* [Task item]
Scan the data beneath this task and copy each line that includes "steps".

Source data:
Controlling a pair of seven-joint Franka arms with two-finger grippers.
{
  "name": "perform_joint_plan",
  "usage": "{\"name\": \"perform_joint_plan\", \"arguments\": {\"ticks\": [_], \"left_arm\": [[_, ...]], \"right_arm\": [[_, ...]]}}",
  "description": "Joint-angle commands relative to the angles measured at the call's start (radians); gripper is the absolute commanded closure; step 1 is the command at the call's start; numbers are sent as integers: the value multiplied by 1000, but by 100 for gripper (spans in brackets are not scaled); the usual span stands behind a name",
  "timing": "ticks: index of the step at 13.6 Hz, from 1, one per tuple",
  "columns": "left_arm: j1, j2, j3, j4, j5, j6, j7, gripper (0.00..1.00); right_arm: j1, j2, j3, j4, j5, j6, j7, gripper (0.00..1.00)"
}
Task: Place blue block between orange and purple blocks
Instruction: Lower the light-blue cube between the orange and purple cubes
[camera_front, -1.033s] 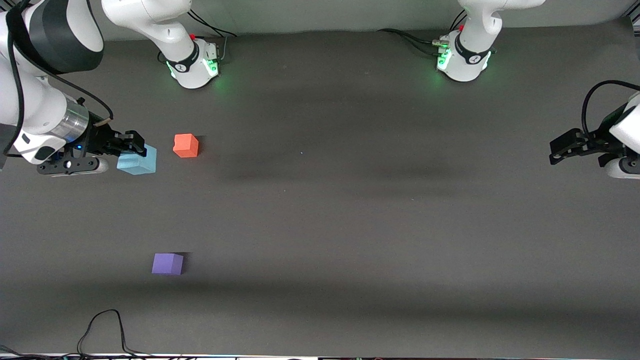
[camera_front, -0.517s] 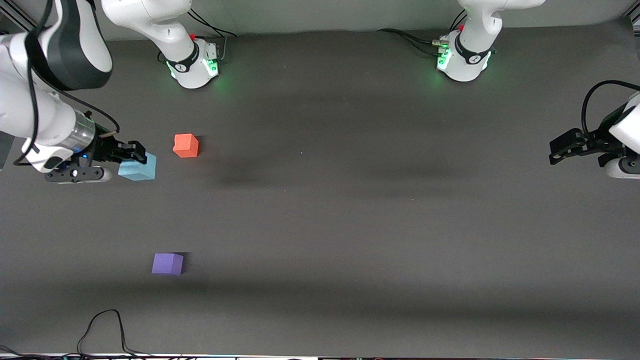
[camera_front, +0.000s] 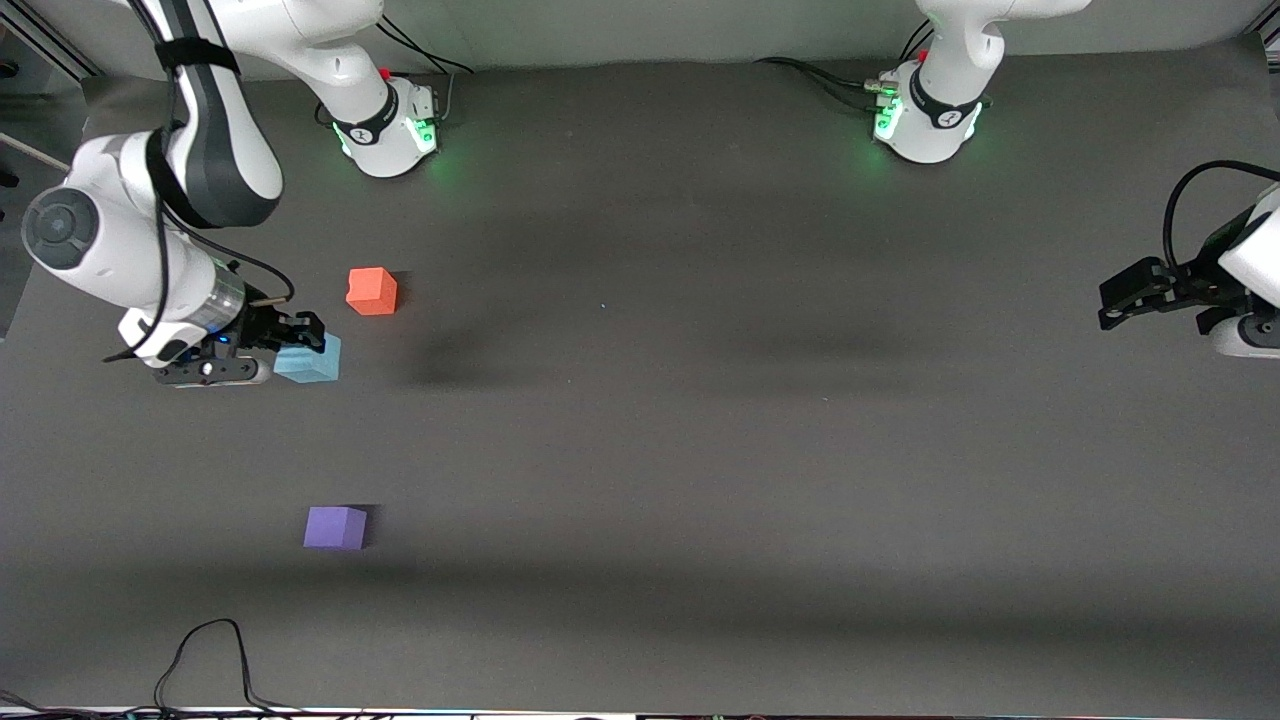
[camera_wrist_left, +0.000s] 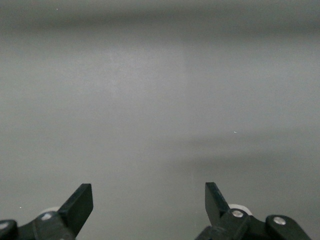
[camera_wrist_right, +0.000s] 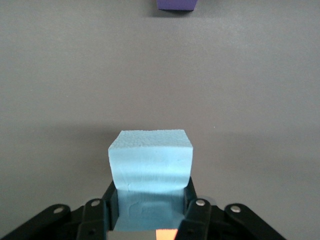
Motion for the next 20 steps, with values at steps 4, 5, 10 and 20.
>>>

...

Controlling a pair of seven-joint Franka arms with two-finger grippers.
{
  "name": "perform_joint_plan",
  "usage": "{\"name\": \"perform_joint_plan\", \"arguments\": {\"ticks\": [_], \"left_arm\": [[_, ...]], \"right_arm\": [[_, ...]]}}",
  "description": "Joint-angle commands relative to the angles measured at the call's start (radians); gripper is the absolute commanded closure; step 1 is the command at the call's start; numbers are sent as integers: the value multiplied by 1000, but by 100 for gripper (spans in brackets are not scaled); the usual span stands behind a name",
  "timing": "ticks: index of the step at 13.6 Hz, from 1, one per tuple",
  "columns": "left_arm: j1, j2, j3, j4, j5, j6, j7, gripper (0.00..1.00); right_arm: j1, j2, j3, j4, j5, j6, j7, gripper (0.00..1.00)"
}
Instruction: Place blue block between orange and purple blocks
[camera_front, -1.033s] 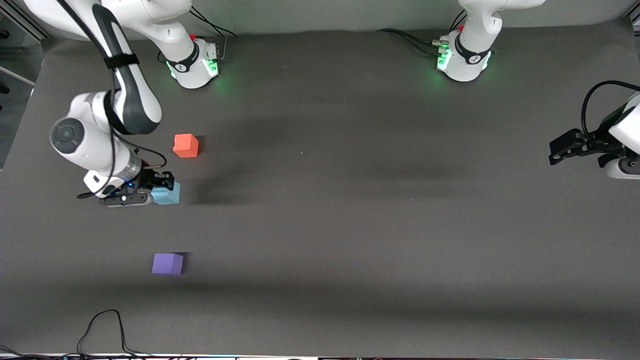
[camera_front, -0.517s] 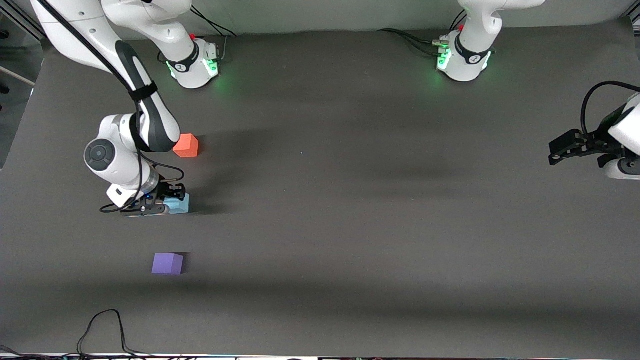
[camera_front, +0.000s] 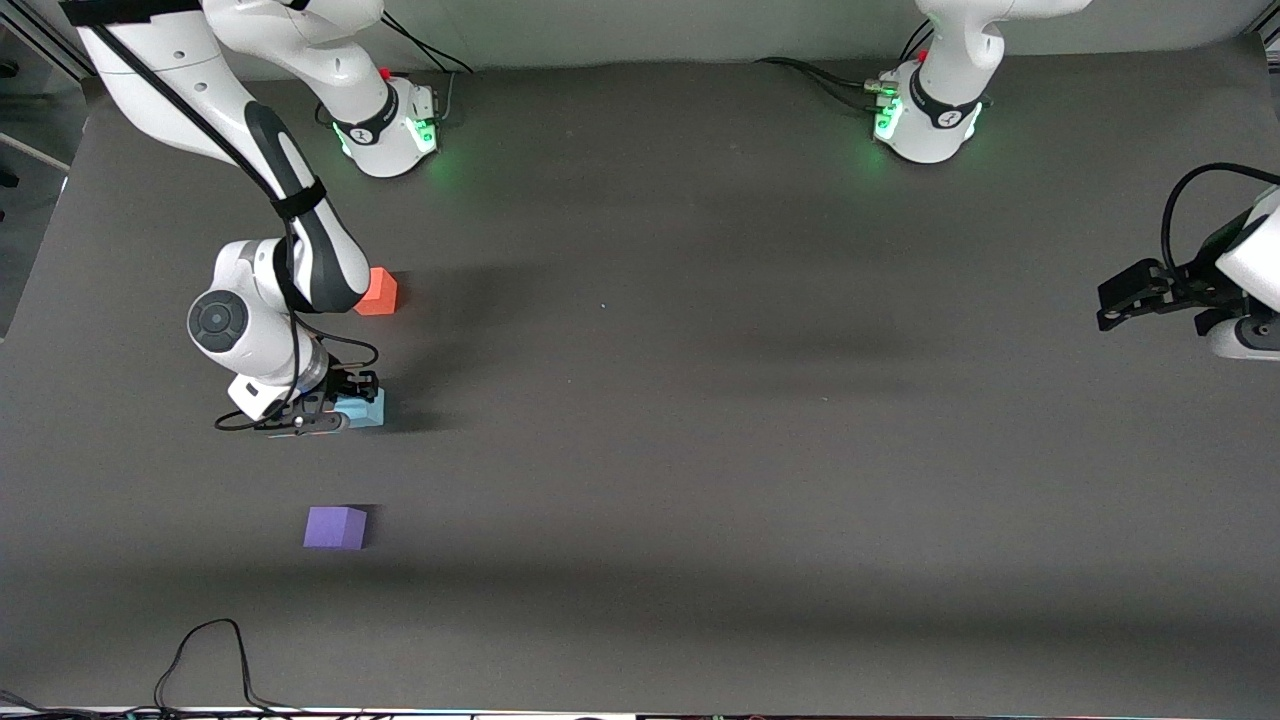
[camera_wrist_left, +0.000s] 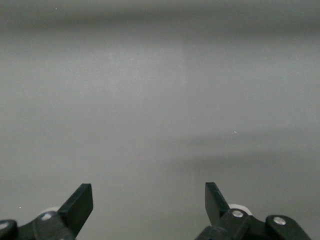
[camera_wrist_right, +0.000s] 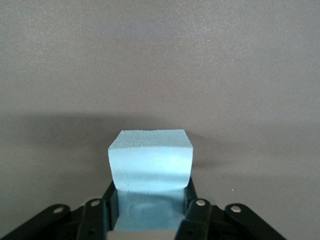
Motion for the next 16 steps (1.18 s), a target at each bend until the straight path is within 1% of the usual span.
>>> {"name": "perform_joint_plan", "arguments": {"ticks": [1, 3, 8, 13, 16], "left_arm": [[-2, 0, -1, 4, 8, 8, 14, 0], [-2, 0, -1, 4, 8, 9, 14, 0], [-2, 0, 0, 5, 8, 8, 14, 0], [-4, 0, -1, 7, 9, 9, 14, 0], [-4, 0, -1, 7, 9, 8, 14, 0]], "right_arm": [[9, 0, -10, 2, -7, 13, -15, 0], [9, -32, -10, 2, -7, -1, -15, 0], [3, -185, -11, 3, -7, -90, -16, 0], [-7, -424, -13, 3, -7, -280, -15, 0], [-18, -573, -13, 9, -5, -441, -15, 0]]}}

* [Task solution]
Motion for the next 20 steps, with values at steps 4, 5, 10 and 20.
Motion for the next 16 steps (1.18 s), a target at each bend until the straight path is within 1% of the usual span.

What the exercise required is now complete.